Salieron uno por uno. Giraban sobre el sitio y, en puntas de pie, avanzaban hacia la puerta. Echaban miradas furtivas hacia las bancas, con la esperanza de descubrir a la mujer, pero se lo impedía un grupo de hombres —había tres, además de Pitaluga y el coronel—, que permanecían de pie, muy serios. En la pista de desfile, frente a la capilla, se hallaban los cadetes de la segunda, también en uniforme y con fusiles. Los de la primera formaron unos metros más allá, al borde del descampado. El brigadier, la cabeza metida entre los dos primeros de la fila, observaba si el alineamiento era correcto. Luego, se desplazó hacia la izquierda para contar el efectivo. Ellos esperaban, sin moverse, hablando en voz baja de la mujer, el coronel, el entierro. Después de unos minutos comenzaron a preguntarse si el teniente Pitaluga los había olvidado. Arróspide seguía subiendo y bajando a lo largo de la formación.
Cuando el oficial salió de la capilla, el brigadier ordenó atención y fue a su encuentro. El teniente le indicó que llevara la sección a la cuadra y Arróspide volvía la cabeza para ordenar la marcha, cuando de la cola brotó una voz: «falta uno». El teniente, el brigadier y varios cadetes volvieron la vista; otras voces repetían ya: «sí, falta uno». El teniente se aproximó. Arróspide recorría ahora las columnas a toda velocidad y, para mayor seguridad, contaba los efectivos con los dedos. «Sí, mi teniente, dijo al fin; éramos 29 y somos 28.» Entonces, alguien gritó: «es el poeta». «Falta el cadete Fernández, mi teniente», dijo Arróspide. «¿Entró a la capilla?», preguntó Pitaluga. «Sí, mi teniente. Estaba detrás de mí.» «Con tal que no se haya muerto también», murmuró Pitaluga, haciendo un gesto al brigadier para que lo siguiera.

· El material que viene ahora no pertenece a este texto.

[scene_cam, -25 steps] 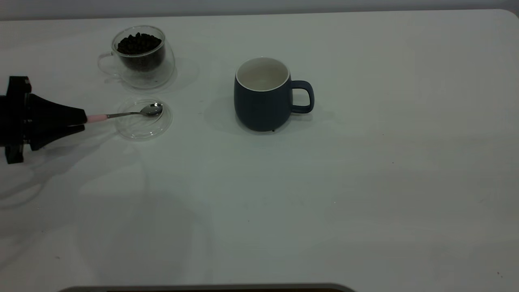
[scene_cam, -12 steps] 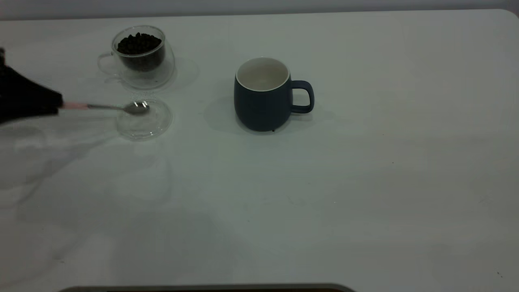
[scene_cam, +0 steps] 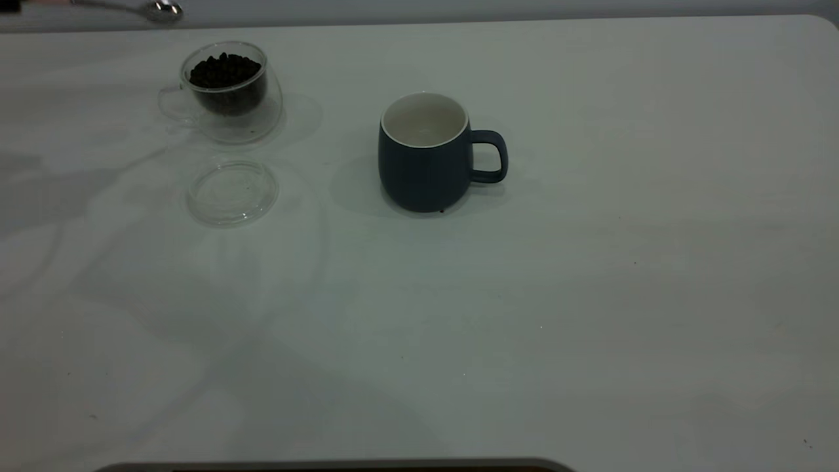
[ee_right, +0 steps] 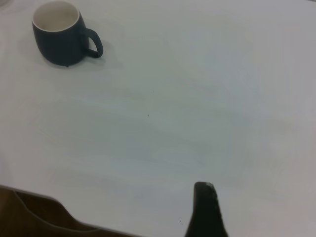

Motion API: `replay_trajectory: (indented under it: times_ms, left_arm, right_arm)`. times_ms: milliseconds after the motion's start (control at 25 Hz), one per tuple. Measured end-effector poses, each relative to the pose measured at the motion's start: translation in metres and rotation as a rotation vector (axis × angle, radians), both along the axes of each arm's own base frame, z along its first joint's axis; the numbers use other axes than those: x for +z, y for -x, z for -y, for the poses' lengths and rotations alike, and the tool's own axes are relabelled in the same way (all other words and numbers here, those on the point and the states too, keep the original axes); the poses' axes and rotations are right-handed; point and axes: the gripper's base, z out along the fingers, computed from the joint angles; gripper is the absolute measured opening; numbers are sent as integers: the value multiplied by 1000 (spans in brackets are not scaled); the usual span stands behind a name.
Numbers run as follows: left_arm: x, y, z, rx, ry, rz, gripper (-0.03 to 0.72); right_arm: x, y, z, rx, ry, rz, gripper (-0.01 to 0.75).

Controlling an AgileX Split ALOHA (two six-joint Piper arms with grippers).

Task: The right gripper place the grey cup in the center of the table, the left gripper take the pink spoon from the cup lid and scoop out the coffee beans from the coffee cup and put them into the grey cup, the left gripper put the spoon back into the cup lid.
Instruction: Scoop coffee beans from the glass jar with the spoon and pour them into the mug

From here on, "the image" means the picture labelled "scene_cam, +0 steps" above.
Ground dark blue-grey ceramic mug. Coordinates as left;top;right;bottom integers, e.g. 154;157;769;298
378;92;509;214

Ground pink handled metal spoon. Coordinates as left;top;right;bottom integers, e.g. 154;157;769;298
69;0;184;25

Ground clear round glass lid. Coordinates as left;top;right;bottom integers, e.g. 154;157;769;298
185;159;279;228

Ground dark coffee beans pile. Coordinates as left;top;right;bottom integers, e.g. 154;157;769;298
189;52;268;117

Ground clear double-wall glass cup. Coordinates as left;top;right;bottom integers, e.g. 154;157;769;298
157;41;284;145

Lo vieron apenas llegaron a la puerta. Estaba en el centro de la nave —su cuerpo les ocultaba el ataúd, pero no las coronas—, el fusil algo ladeado, la cabeza baja. El teniente y el brigadier se detuvieron en el umbral. «¿Qué hace ahí ese pelotudo?, dijo el oficial: sáquelo en el acto.» Arróspide avanzó y al pasar junto al grupo de civiles, su mirada cruzó la del coronel. Hizo una venia, pero no supo si el coronel le contestó, porque volvió el rostro de inmediato. Alberto no se movió cuando Arróspide lo tomó del brazo. El brigadier olvidó un momento su misión para echar una mirada al ataúd: estaba cubierto también en la parte superior de una madera negra y lisa, que remataba en un cristal empañado, a través del cual se distinguía borrosamente un rostro y un quepí. La cara del Esclavo, envuelta en una venda blanca, parecía hinchada y de color granate. Arróspide sacudió a Alberto. «Todos están formados, le dijo, y el teniente te espera en la puerta. ¿Quieres que te consignen?» Alberto no respondió; siguió a Arróspide como un sonámbulo. En la pista de desfile, se les acercó el teniente Pitaluga. «So cabrón, dijo a Alberto, ¿le gusta mucho eso de mirar la cara a los muertos?» Alberto tampoco respondió y siguió caminando hacia la formación, donde ocupó su puesto, dócilmente, bajo la mirada de sus compañeros. Varios le preguntaron qué había ocurrido. Pero él no les hizo caso ni pareció darse cuenta minutos más tarde, cuando Vallano, que marchaba a su lado, dijo en voz bastante alta para que oyera toda la sección: «el poeta está llorando».